■ YOUR GOAL ■
Only a slice of the listing below is wanted. Retype the lines from the one containing "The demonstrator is" through the one containing "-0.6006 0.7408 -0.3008", exactly, both ends included.

——

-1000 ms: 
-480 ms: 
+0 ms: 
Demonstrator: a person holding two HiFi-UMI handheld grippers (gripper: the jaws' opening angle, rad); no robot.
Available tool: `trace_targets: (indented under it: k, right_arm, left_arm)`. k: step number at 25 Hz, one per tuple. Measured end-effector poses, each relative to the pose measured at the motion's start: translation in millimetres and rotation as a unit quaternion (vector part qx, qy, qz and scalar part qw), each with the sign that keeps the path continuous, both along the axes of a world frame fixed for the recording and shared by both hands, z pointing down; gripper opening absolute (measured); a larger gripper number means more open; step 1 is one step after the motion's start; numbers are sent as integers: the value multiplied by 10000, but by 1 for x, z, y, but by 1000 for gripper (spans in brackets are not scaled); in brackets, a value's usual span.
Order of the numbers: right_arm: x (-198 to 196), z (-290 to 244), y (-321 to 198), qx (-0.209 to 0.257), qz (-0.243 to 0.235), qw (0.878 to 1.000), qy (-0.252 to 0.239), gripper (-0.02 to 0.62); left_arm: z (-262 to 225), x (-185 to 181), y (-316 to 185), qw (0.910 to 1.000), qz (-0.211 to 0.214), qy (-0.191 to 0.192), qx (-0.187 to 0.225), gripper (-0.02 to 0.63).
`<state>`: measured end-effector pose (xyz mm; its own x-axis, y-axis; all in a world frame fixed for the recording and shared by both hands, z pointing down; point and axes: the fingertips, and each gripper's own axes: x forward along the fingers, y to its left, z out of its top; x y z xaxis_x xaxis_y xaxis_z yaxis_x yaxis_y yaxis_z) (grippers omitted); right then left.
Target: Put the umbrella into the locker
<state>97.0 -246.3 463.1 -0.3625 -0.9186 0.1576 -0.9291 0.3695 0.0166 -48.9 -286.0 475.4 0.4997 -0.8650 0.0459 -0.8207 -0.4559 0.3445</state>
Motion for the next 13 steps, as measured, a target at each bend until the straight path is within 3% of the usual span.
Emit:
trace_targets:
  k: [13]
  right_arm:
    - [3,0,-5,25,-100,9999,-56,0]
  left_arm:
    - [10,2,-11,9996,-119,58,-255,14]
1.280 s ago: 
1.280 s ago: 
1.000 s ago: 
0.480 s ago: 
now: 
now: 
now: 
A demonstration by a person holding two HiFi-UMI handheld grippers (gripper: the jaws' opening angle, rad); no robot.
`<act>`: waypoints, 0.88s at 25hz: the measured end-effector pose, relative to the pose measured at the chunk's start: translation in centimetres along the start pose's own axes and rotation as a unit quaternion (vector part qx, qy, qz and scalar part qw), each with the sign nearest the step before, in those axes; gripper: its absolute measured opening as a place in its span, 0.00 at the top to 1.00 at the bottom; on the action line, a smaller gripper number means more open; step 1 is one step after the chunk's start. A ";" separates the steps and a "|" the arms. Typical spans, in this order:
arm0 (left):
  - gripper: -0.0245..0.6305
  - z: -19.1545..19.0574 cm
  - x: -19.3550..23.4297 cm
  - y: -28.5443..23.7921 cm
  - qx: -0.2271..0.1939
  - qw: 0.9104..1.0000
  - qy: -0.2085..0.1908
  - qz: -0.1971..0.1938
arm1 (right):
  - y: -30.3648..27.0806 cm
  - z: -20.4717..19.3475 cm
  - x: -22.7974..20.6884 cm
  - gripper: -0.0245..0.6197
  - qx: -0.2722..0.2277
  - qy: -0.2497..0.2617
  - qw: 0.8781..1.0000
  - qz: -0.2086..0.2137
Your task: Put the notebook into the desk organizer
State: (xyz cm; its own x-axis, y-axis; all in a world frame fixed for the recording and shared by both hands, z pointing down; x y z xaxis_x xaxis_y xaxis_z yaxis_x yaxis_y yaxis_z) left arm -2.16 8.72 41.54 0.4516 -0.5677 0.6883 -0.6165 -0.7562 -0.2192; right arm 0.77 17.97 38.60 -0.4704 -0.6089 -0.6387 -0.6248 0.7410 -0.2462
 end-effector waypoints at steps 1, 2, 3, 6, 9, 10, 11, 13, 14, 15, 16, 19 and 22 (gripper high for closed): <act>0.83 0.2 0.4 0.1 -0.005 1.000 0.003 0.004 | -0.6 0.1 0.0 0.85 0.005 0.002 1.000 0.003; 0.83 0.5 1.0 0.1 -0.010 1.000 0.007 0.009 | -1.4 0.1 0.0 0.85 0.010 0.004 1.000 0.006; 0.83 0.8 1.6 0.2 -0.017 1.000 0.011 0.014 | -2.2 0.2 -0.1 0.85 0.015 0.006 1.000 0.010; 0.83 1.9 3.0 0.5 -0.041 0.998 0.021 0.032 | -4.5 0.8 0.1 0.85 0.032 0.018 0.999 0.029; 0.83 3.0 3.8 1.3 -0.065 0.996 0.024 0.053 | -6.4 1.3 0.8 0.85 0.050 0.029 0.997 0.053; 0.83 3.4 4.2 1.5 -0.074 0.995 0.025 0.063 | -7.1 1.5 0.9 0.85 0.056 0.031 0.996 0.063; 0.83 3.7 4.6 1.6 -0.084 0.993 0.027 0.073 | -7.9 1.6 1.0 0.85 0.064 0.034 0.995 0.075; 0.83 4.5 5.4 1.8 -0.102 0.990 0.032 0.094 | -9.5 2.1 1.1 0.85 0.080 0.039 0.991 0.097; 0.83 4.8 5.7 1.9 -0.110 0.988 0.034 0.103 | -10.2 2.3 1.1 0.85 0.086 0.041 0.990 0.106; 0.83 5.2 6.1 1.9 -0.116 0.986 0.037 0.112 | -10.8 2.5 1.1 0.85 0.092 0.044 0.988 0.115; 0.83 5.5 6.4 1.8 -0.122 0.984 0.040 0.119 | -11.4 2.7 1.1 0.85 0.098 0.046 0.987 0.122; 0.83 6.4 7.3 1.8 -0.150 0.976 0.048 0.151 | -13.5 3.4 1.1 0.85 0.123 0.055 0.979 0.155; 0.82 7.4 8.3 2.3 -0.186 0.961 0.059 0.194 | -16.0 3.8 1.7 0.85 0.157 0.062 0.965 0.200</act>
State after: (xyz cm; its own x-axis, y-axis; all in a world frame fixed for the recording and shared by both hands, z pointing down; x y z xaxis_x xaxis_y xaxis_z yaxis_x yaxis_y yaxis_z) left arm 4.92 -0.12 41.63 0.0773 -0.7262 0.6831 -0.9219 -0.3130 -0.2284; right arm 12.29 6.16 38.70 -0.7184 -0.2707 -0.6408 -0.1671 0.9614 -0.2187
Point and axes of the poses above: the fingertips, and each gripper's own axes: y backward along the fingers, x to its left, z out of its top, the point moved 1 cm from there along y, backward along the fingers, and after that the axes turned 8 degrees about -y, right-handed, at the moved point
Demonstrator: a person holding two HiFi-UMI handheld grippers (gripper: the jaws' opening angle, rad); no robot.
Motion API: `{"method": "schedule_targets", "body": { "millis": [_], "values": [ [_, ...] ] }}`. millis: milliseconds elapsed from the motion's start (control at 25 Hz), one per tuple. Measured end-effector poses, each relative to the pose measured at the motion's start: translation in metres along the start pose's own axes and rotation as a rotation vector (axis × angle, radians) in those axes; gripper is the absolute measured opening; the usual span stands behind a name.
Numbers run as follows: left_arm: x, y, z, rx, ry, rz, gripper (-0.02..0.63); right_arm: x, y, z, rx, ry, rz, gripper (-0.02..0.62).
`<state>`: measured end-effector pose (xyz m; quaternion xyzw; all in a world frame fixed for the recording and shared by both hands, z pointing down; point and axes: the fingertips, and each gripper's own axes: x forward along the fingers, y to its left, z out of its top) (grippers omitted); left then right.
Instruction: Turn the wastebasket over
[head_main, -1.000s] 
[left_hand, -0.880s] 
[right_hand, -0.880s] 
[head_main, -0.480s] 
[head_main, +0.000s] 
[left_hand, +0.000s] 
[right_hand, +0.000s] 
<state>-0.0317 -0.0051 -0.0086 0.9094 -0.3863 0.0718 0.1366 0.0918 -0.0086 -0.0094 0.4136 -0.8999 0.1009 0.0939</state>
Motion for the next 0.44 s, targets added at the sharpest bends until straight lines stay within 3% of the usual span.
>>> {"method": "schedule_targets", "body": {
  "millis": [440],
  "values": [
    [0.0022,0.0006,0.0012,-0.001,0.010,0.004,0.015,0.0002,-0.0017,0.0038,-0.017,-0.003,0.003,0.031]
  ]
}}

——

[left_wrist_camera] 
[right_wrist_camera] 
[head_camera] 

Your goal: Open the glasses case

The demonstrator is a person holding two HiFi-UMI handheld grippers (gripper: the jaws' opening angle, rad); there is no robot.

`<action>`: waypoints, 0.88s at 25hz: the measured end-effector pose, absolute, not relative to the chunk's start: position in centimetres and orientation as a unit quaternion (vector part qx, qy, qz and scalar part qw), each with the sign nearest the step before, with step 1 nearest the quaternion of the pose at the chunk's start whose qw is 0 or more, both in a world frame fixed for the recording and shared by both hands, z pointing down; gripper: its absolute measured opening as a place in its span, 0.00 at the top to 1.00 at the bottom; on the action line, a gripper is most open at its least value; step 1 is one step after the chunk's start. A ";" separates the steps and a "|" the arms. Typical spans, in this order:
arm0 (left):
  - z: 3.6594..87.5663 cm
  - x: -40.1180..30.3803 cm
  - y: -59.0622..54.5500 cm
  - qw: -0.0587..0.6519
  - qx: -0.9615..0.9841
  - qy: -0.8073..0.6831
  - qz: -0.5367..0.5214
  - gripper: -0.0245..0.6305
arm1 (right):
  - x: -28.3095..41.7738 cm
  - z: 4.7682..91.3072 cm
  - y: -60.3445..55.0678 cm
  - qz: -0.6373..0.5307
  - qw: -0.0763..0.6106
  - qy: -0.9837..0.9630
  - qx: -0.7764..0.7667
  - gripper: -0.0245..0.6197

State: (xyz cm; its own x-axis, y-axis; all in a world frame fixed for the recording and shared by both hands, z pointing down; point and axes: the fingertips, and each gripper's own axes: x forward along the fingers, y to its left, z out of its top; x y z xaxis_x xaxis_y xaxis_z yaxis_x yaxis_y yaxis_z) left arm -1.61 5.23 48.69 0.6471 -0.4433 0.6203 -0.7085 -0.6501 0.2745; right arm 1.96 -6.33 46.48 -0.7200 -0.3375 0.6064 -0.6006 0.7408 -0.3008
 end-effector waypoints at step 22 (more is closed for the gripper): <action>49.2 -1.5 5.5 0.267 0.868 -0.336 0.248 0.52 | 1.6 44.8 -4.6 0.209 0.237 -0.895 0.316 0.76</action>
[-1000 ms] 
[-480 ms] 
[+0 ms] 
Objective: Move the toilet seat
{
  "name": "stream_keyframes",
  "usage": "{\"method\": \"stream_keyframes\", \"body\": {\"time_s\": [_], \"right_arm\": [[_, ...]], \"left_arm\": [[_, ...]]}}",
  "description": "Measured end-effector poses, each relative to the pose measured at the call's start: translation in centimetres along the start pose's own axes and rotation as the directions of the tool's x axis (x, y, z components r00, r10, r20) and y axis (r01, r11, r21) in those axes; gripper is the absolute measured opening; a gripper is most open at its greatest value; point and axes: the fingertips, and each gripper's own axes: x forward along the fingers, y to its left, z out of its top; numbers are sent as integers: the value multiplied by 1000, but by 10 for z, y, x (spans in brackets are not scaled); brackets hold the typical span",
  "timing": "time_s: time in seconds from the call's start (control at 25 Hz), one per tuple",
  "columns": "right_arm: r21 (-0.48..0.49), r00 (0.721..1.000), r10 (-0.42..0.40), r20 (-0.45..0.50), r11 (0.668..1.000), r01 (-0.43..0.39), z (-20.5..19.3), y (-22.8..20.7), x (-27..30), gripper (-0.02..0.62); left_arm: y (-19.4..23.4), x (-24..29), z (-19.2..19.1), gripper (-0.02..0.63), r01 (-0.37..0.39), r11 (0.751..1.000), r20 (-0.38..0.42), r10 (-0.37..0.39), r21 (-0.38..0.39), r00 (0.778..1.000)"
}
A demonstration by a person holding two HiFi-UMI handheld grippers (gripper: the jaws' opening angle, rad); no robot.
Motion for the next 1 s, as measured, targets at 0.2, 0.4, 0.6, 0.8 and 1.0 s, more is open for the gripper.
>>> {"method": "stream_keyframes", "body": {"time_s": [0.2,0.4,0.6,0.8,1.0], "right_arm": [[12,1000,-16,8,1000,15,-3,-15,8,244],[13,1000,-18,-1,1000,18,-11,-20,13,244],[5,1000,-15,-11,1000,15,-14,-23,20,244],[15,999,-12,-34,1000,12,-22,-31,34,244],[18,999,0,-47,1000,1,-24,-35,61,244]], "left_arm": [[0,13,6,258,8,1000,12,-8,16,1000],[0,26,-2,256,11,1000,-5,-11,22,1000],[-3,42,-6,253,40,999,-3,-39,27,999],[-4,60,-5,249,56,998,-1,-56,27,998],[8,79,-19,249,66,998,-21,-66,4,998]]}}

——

■ ANSWER TO THIS EXERCISE ■
The demonstrator is a person holding two HiFi-UMI handheld grippers (gripper: the jaws' opening angle, rad); there is no robot.

`<action>`: waypoints, 0.88s at 25hz: the measured end-effector pose, absolute, not relative to the chunk's start: position in centimetres and orientation as a unit quaternion (vector part qx, qy, qz and scalar part qw), each with the sign nearest the step before, with step 1 nearest the quaternion of the pose at the chunk's start whose qw is 0 or more, both in a world frame fixed for the recording and shared by both hands, z pointing down; gripper: its absolute measured opening as a place in its span, 0.00 at the top to 1.00 at the bottom; on the action line, a gripper is most open at its least value; step 1 is one step after the chunk's start. A ";" separates the steps and a "|" the arms. Typical spans, in this order:
arm0 (left):
  - z: 3.6594..87.5663 cm
  - x: -40.1180..30.3803 cm
  - y: -59.0622..54.5500 cm
  - qw: -0.0587..0.6519
  - qx: -0.9615..0.9841
  - qy: -0.8073..0.6831
  - qz: -0.5367..0.5214
  - gripper: -0.0245..0.6305
arm1 (right):
  - x: -28.3095..41.7738 cm
  - z: 4.7682..91.3072 cm
  - y: -60.3445..55.0678 cm
  - qz: -0.6373..0.5307
  - qw: -0.0763..0.6106
  - qy: -0.9837..0.9630
  - qx: -0.7764..0.7667
  - gripper: -0.0245..0.6197

State: (xyz cm; its own x-axis, y-axis; all in a world frame fixed for the recording and shared by both hands, z pointing down; point and axes: the fingertips, and each gripper's own axes: x forward along the fingers, y to its left, z out of its top; x y z xaxis_x xaxis_y xaxis_z yaxis_x yaxis_y yaxis_z) left arm -1.61 5.23 48.69 0.6471 -0.4433 0.6203 -0.7085 -0.6501 0.2745; right arm 1.96 -6.33 46.48 -0.7200 -0.3375 0.6064 -0.6006 0.7408 -0.3008

There is no more to the exercise.